Abi sebetulnya orang yang beruntung. Dia punya istri yang cantik, baik dan setia. Dan dia juga dikaruniai anak-anak yang cakep, pintar, dan patuh pada orangtua. Tapi yang paling penting, dia juga dikaruniai kesehatan dan jalan nafkah yang lapang.

Cinta dan tanggung jawabnya pada keluarga membuatnya rela jungkir-balik siang-malam mencari nafkah buat mereka, selain karena ia sendiri juga memang seorang penggila kerja. Rumah, kendaraan, dan segala kebutuhan buat anak-istrinya selalu ia upayakan untuk bisa dipenuhi.
“Soalnya saya tau bagaimana rasanya menginginkan sesuatu tapi tanpa harapan akan bisa memilikinya,” ungkapnya pada temannya, dalam suatu perbincangan dari hati ke hati. “Sangat menyakitkan dan sangat menyengsarakan untuk dikenang.”
Masa lalunya memang tidak punya banyak warna buat dikenang. Dan dia sudah memutuskan menjadikan wilayah itu sebagai cagar motivasi tempat ia menoleh kalau sedang kehilangan semangat. Supaya anak-istrinya tak akan pernah merasakan bagaimana nelangsanya hidup dalam ketidak-cukupan.
Tapi di sisi lain, ia pun sadar bahwa kesibukannya mencari nafkah telah membuatnya jadi sering absen dari sisi anak-istrinya. “Itu resiko yang harus saya terima. Soalnya di dalam hidup ini, kita kan nggak bisa dapet semuanya. Sekeras apapun kita mengusahakannya, pasti ada aja yang lolos.”
Karena itu, dini hari ini, ia kembali merelakan tempatnya di ranjang istrinya dan pergi ke kamar anak lelakinya. Soalnya anak-anaknya kalau tidur seperti helikopter, berputar-putar ke sana-ke mari. Jadi, daripada membuat situasi di ranjang istrinya itu jadi makin kacau oleh kehadirannya, lebih baik ia mengalah saja.
Ia baringkan tubuh lelahnya di tempat tidur anak sulungnya, dan ia simpan rasa kangennya pada istri untuk lain hari, lalu berusaha memejamkan mata selekas mungkin. Sebab sehabis Subuh nanti, anak lelakinya akan menyuruhnya pindah ke kamarnya sendiri. Pada saat itu, anak dan istrinya sudah repot dengan kegiatan paginya masing-masing. Anak-anak bersiap-siap untuk pergi ke sekolah, sedang istrinya sibuk menyiapkan sarapan sebelum akhirnya juga pergi kerja. Dan ia tergolek sendirian di ranjang istrinya sampai weker membangunkannya.
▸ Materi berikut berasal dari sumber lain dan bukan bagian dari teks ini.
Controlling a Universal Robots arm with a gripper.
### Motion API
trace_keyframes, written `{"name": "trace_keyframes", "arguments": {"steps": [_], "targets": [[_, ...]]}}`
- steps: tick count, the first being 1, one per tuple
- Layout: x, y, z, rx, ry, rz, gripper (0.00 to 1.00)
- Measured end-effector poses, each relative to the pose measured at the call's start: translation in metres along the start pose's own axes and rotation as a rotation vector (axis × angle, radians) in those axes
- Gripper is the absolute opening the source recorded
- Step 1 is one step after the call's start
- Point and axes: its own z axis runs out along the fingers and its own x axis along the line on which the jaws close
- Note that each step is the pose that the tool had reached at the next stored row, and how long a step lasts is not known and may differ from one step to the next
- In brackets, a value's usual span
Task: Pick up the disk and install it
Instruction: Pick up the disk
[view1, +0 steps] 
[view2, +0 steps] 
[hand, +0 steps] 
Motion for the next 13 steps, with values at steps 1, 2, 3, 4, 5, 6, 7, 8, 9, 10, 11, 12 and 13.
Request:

“Abis, kamu pulangnya Subuh melulu, sih...! Aku kan jadi kesepian. Makanya, daripada aku merana tidur sendiri, mendingan aku ajak aja anak-anak tidur bareng di kamar kita. Nggak apa-apa, kan?” ujar istrinya suatu hari.
Itu yang membuat Abi selalu bersyukur. Karena ia dikaruniai istri yang tetap mencintai dan pandai memelihara kehormatan dirinya, meski kesepian.